How well they are answered speaks volumes for the organization, zeal and efficiency of the Supply Department. To feed fourteen thousand men (and a thousand or so women, generals, admirals, diplomats, lieutenants and bo’sns); to operate canteens throughout the ship that rival in their activities Woolworth’s chain of stores; to keep the storerooms stocked with every conceivable kind of supplies which are or may in any emergency be required in the many departments of the ship; to clothe properly the crew of more than two thousand men; to keep the accounts of these men and to pay them twice a month; to—but limited space does not permit.

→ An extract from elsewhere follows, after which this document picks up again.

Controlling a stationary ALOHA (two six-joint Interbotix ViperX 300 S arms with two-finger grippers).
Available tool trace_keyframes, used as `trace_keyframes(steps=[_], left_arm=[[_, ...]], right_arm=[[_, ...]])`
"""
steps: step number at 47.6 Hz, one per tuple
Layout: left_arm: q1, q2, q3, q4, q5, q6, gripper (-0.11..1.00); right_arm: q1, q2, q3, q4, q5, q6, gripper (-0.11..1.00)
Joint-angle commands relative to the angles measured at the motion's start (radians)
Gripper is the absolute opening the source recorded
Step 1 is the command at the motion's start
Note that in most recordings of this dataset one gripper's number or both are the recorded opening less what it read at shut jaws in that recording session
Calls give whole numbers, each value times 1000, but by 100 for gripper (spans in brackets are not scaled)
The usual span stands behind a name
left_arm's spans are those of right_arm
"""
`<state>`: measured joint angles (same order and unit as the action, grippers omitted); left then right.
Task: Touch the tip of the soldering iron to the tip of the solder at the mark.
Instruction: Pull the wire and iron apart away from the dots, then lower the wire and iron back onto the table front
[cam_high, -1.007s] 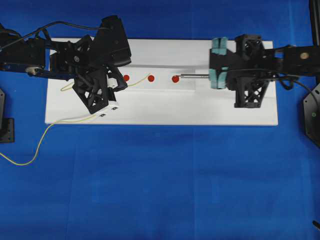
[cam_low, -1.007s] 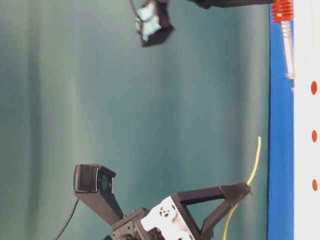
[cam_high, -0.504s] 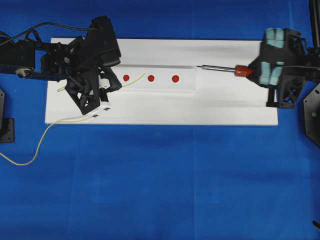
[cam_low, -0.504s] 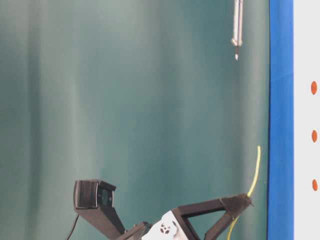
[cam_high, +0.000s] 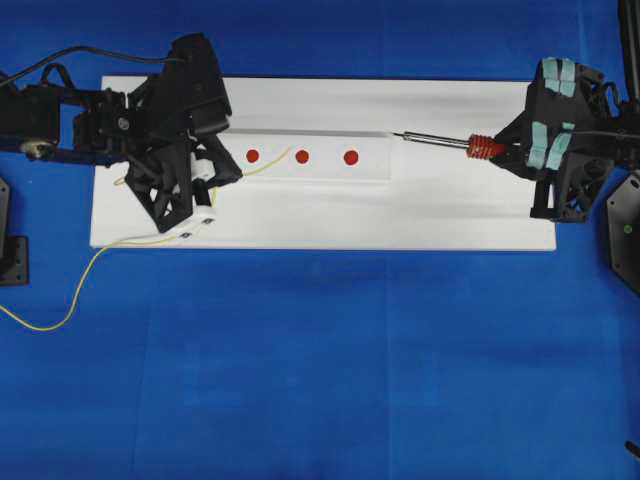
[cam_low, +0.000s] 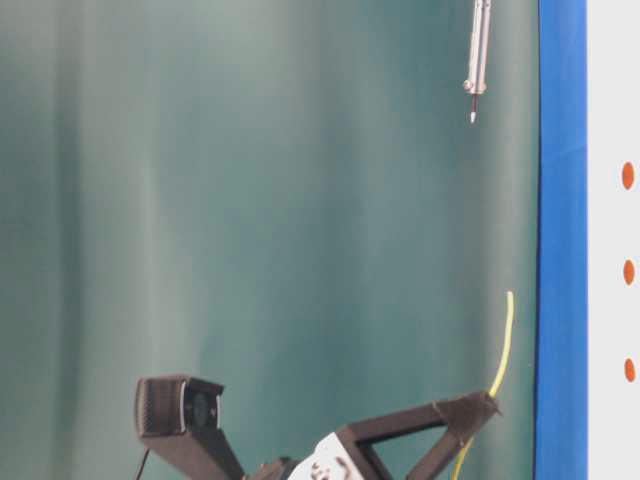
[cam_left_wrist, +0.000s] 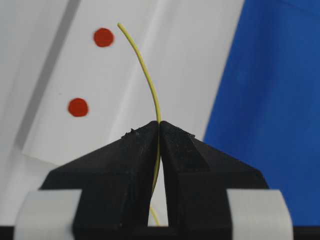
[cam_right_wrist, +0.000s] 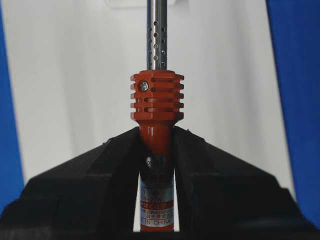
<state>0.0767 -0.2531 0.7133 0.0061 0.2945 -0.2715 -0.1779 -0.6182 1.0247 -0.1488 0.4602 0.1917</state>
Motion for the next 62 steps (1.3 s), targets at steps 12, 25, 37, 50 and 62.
trace_keyframes(steps=[12, 25, 37, 50, 62], left_arm=[[-210, -66, 28, -2, -52, -132, 1], [-419, -52, 60, -2, -169, -169, 1], [-515, 92, 135, -8, -436, -172, 1], [-532, 308, 135, -11, -538, -170, 1], [-526, 360, 129, -9, -531, -163, 1]], right_arm=[[273, -15, -55, 66, -44, 9, 7], [459, 34, -61, 64, -117, 41, 7], [578, 212, -58, 66, -236, 92, 7], [588, 459, -67, 66, -382, 173, 7], [589, 584, -86, 66, -472, 193, 7]])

Enough to state that the patience of Job, the wisdom of Solomon, the agility of Mercury and the persistency of Bryan are among the requirements necessary to manage successfully the diversified activities of the Supply Department. Verily, the life of the Supply Officer is far from being a bed of roses.

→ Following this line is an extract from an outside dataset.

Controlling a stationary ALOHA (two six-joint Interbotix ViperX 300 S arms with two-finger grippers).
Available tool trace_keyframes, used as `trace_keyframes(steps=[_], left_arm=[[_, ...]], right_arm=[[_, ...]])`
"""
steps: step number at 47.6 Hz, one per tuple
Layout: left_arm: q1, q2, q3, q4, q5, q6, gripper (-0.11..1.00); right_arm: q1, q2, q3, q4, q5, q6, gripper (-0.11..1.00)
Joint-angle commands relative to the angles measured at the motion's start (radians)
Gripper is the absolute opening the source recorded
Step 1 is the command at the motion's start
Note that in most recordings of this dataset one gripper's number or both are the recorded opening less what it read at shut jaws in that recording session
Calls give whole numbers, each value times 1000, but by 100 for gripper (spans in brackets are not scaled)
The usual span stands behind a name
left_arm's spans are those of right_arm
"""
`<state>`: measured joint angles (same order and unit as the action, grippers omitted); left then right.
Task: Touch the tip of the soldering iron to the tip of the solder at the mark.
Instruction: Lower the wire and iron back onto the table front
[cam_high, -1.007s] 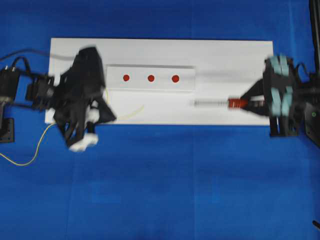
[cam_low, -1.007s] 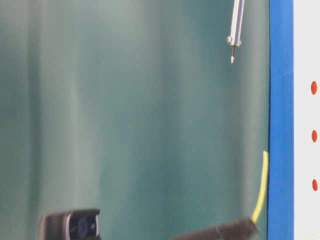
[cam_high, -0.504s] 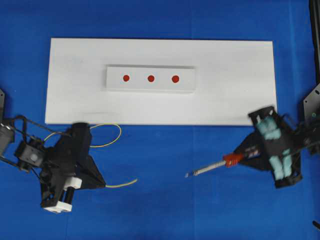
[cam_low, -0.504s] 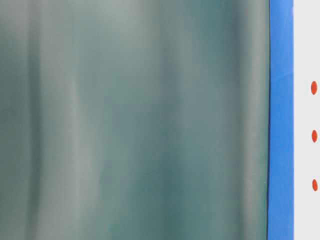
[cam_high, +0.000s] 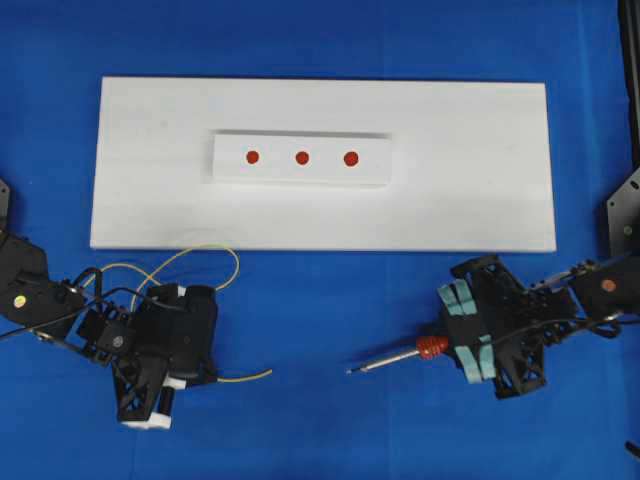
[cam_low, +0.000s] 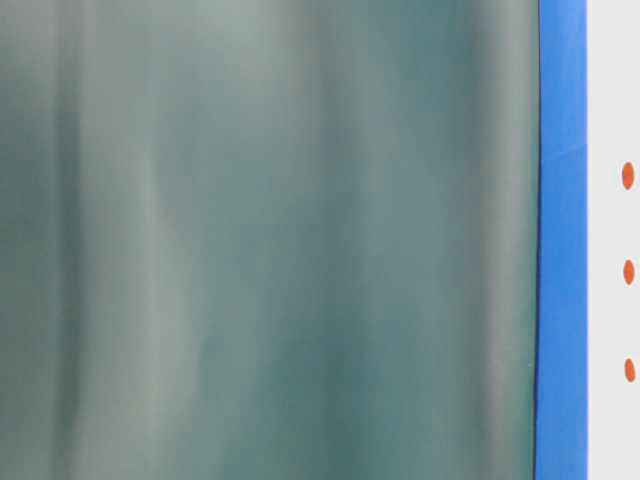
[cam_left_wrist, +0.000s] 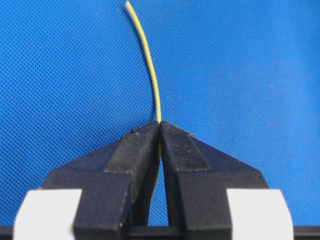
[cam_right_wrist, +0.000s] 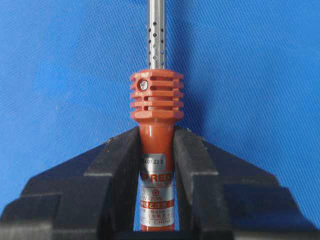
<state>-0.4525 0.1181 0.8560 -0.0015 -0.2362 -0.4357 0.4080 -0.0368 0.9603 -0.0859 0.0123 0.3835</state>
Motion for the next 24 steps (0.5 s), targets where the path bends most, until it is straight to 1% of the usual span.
trace_keyframes(steps=[1, 7, 10, 12, 13, 15, 17, 21, 22, 24], left_arm=[[3, -11, -14, -2, 5, 2, 2], [5, -11, -20, -2, 48, -3, 2], [6, -11, -21, -2, 51, -5, 2], [6, -9, -28, -2, 51, -5, 5], [6, -8, -28, -2, 52, -5, 8], [6, -8, -34, -2, 54, -5, 17], [6, -8, -38, -2, 58, -5, 29], [6, -23, -49, 0, 74, 2, 54], [6, -32, -51, 0, 81, 5, 60], [6, -51, -58, 2, 103, 9, 72]], right_arm=[[2, 6, -23, 3, -26, 2, 7], [3, 14, -32, 3, -29, 6, 7], [3, 15, -32, 5, -29, 8, 7], [3, 15, -31, 5, -31, 12, 9], [3, 15, -31, 5, -31, 15, 11], [3, 15, -32, 3, -31, 20, 18], [3, 15, -32, 5, -32, 21, 29], [3, 12, -37, 3, -29, 23, 55], [3, 9, -38, 3, -26, 23, 63], [3, -2, -41, 0, -17, 21, 75]])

Five distinct divisions of the Supply Department were organized during the early days of going into commission—Commissary, Disbursing, Sales, Storekeeping, and Officers’ Mess—each in charge of an Assistant Supply Officer. The original plans of organization and operation, evolved by Captain G. C. Schafer, were developed and carried out by Lieut.-Comdr. F. Simonpietri, upon whom rested the responsibility of filling the office of Senior Supply Officer on the Leviathan’s maiden trip with more than ten thousand men on board. Under his able guidance the routine of the various divisions were systematized, improved and proven. Each subsequent trip brought forth new problems which were masterfully dealt with and solved by Lieut.-Comdr. Simonpietri and his able successors, Lieut.-Comdr. N. B. Farwell and Lieut.-Comdr. E. C. Edwards. A silent tribute to the results achieved by these Supply Officers is the fact that to the large transports commissioned later the Leviathan was called upon to furnish many trained men as a nucleus for the Supply Departments of these new ships, where Leviathan methods were introduced and are being successfully carried out.
During the early voyages Assistant Supply Officers Colburn, Barker, Poggi, Waters and Judkins wrestled with their respective divisional duties by day, and by way of diversion alternated as Senior Lookout Officers by night, making hourly rounds of the lookout stations, from the forepeak to the after crow’s-nest, fair weather and foul. Inclined a bit toward rotundness, it was a ne’er to be forgotten privilege to see the form of “Jeff” Colburn silhouetted against the starry heavens, en route to the crow’s-nest. “Behold!” quoted “Doc” Carroll one cold evening, when he espied “Jeff’s” figure looming in the shrouds like a square-rigger, “behold yon sylph-like Romeo seeking his fair Juliet!”
Other assistant supply officers who have been assigned to the Leviathan for duty or instruction are Messrs. Carter, Wrigley, Bishop, Harris, Schuler, Hoffman, O’Shaughnessy, Stevens, Ingram, Finstemacher and Miller. Of the “old timers” but Waters and Poggi remained to continue “carrying on” in charge of the Storekeeping and Sales Divisions respectively.